At the same time there is a different way of defining conics: as conflict sets.

A parabola is the set of points that are on equal distance from a point (the focus) and a line (the directrix) and an ellipse is the set of points at equal distance from a point (one of the two foci) and a circle (of which I don't know if it has a name).

Now looking at it very naively we could hope that these definitions also become the same when looking at it projectively, i.e. that every projective conic can be defined as the conflict line between a point and a different projective curve that (depending on at which affine piece we are looking right now) may look like either a line or a circle.

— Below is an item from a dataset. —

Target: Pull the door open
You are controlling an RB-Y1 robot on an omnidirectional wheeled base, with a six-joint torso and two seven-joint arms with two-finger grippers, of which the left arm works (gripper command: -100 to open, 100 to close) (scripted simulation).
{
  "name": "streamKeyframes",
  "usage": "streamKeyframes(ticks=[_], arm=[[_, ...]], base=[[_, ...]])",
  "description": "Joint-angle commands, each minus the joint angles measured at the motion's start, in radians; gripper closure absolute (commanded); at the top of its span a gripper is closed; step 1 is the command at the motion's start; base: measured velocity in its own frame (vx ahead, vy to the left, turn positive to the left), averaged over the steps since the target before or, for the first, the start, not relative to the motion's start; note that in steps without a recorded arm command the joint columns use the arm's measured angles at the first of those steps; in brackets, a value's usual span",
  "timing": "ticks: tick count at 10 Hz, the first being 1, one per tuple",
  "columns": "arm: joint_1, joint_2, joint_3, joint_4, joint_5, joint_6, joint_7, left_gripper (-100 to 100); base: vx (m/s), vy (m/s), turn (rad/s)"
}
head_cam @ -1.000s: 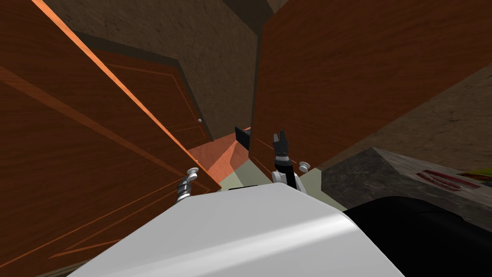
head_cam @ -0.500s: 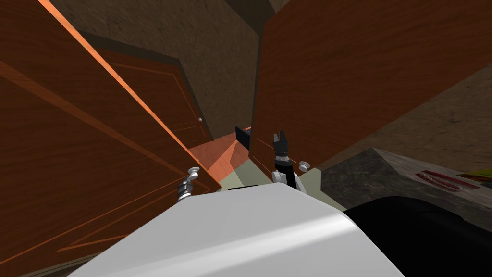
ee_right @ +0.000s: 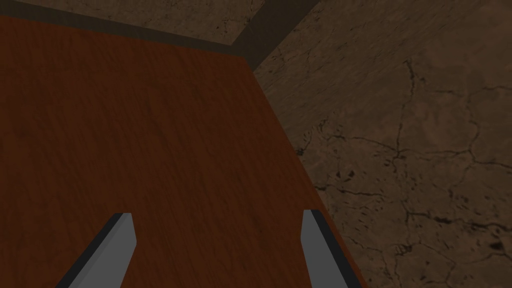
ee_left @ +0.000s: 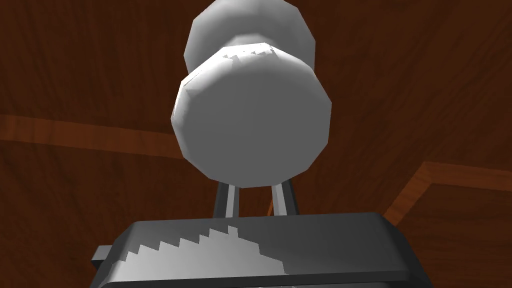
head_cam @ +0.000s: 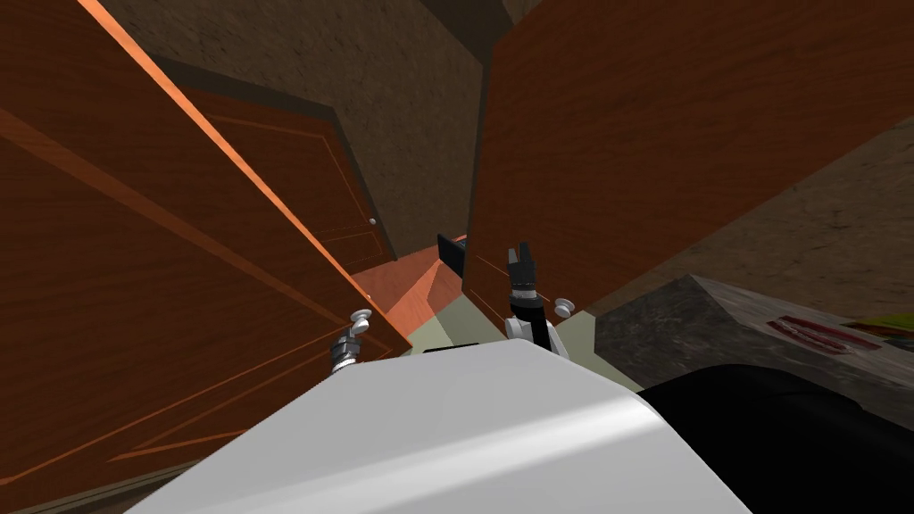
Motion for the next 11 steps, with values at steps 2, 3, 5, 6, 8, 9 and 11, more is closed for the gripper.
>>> streamKeyframes(ticks=[2, 3, 5, 6, 8, 9, 11], arm=[[-0.008, -0.002, -0.036, -0.028, 0.016, -0.004, 0.081, 100], [-0.008, -0.002, -0.036, -0.028, 0.016, -0.004, 0.088, 100], [-0.006, 0.001, -0.044, 0.004, 0.045, -0.002, 0.145, -100], [-0.007, -0.001, -0.049, 0.001, 0.055, -0.003, 0.166, -100], [-0.01, -0.008, -0.063, -0.006, 0.081, -0.005, 0.219, -100], [-0.012, -0.011, -0.07, -0.01, 0.096, -0.006, 0.249, -100], [-0.015, -0.016, -0.079, -0.014, 0.114, -0.007, 0.284, -100]], base=[[-0.02, 0.002, 0.017], [-0.019, 0.005, 0.0], [-0.039, 0.01, 0.005], [-0.083, 0.025, -0.058], [-0.073, -0.029, -0.044], [-0.081, -0.019, -0.028], [-0.068, 0.013, -0.03]])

I have a feeling that in fact this is too naive. So here are two simpler questions that only revolve around the parabola-case:

  1. Every line and point not on it together define a parabola (as their conflict set). The parabola extends to a unique conic $C$ in the projective plane, the line extends to a unique projective line $l$ and the point $F$ is a perfectly fine point in the projective plane. Now suppose we are given the projective plane with $l$ and $F$ in it, but no info what affine piece was used for the original construction of the parabola from them. Can we still use $l$ and $F$ to define $C$ even if the notion of 'all points which have the same distance to $F$ and to $l$' does not seem to make too much sense anymore?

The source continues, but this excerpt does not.